Segment Start: SUPPLIED DATA

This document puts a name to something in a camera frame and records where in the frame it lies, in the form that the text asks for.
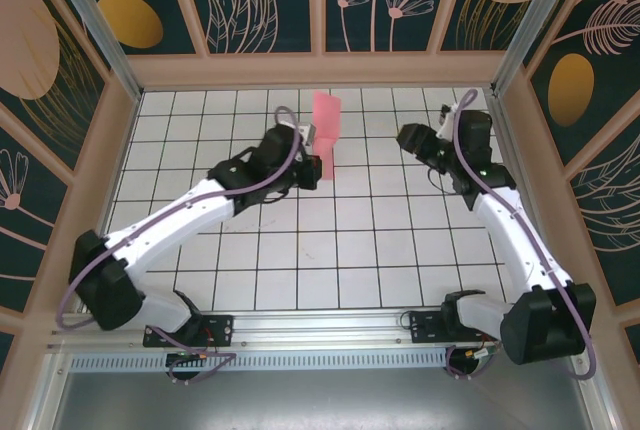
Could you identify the small black circuit board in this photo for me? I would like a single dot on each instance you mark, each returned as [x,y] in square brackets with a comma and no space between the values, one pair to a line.
[185,357]

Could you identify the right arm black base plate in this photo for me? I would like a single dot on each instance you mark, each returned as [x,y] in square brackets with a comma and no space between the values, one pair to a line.
[425,327]

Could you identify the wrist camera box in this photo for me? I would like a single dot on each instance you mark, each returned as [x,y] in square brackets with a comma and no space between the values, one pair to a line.
[307,133]
[446,125]

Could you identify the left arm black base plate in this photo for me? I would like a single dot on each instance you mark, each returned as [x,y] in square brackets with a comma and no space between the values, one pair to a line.
[220,330]

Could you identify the long aluminium mounting rail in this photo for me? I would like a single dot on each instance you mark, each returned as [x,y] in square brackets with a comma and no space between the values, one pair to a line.
[320,325]

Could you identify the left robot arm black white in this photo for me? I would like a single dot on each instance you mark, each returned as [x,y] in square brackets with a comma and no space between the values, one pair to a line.
[170,225]

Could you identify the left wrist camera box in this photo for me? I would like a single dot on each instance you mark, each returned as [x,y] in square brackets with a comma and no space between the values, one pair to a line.
[307,133]

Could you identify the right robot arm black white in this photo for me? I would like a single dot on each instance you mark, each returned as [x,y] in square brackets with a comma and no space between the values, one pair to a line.
[520,240]

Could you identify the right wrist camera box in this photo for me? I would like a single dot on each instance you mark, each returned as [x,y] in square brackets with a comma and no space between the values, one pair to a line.
[446,125]

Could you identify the pink square paper sheet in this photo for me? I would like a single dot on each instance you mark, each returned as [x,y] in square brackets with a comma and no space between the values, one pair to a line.
[327,115]

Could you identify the aluminium corner post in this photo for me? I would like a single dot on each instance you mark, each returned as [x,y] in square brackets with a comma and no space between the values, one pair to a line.
[92,15]
[531,15]

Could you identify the yellow plug connector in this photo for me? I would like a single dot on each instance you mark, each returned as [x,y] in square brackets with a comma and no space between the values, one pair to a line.
[472,353]

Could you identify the grey metal sheet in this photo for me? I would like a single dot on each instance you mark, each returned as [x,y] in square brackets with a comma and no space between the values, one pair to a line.
[320,400]

Segment End: SUPPLIED DATA

TASK STATEMENT: Print out every entry above without changing a word, and leave out the pictures.

EXERCISE RESULT:
This document puts a name to something in a camera frame and records where in the frame it lies, in the form that the text asks for.
Could you identify the small black circuit board in this photo for me? I would like a single dot on each instance you mark, each returned as [x,y] in square brackets with a comma and no space between the values, one pair to a line.
[185,357]

Could you identify the right arm black base plate in this photo for me? I would like a single dot on each instance you mark, each returned as [x,y] in square brackets with a comma and no space between the values, one pair to a line.
[425,327]

Could you identify the wrist camera box in this photo for me? I would like a single dot on each instance you mark, each returned as [x,y] in square brackets with a comma and no space between the values, one pair to a line.
[307,133]
[446,125]

Could you identify the left arm black base plate in this photo for me? I would like a single dot on each instance you mark, each returned as [x,y] in square brackets with a comma and no space between the values, one pair to a line.
[220,330]

Could you identify the long aluminium mounting rail in this photo for me? I would like a single dot on each instance you mark, each returned as [x,y] in square brackets with a comma and no space between the values, one pair to a line.
[320,325]

Could you identify the left robot arm black white in this photo for me? I would like a single dot on each instance you mark, each returned as [x,y] in square brackets with a comma and no space between the values, one pair to a line.
[170,225]

Could you identify the left wrist camera box in this photo for me? I would like a single dot on each instance you mark, each returned as [x,y] in square brackets with a comma and no space between the values, one pair to a line.
[307,133]

Could you identify the right robot arm black white in this photo for me? I would like a single dot on each instance you mark, each returned as [x,y] in square brackets with a comma and no space between the values, one pair to a line.
[520,240]

Could you identify the right wrist camera box in this photo for me? I would like a single dot on each instance you mark, each returned as [x,y] in square brackets with a comma and no space between the values, one pair to a line.
[446,125]

Could you identify the pink square paper sheet in this photo for me? I would like a single dot on each instance you mark, each returned as [x,y] in square brackets with a comma and no space between the values, one pair to a line.
[327,115]

Could you identify the aluminium corner post in this photo for me? I would like a single dot on each instance you mark, each returned as [x,y] in square brackets with a comma and no space between the values, one pair to a line.
[92,15]
[531,15]

Could you identify the yellow plug connector in this photo for me? I would like a single dot on each instance you mark, each returned as [x,y] in square brackets with a comma and no space between the values, one pair to a line.
[472,353]

Could you identify the grey metal sheet in this photo for me? I would like a single dot on each instance you mark, each returned as [x,y] in square brackets with a comma and no space between the values, one pair to a line.
[320,400]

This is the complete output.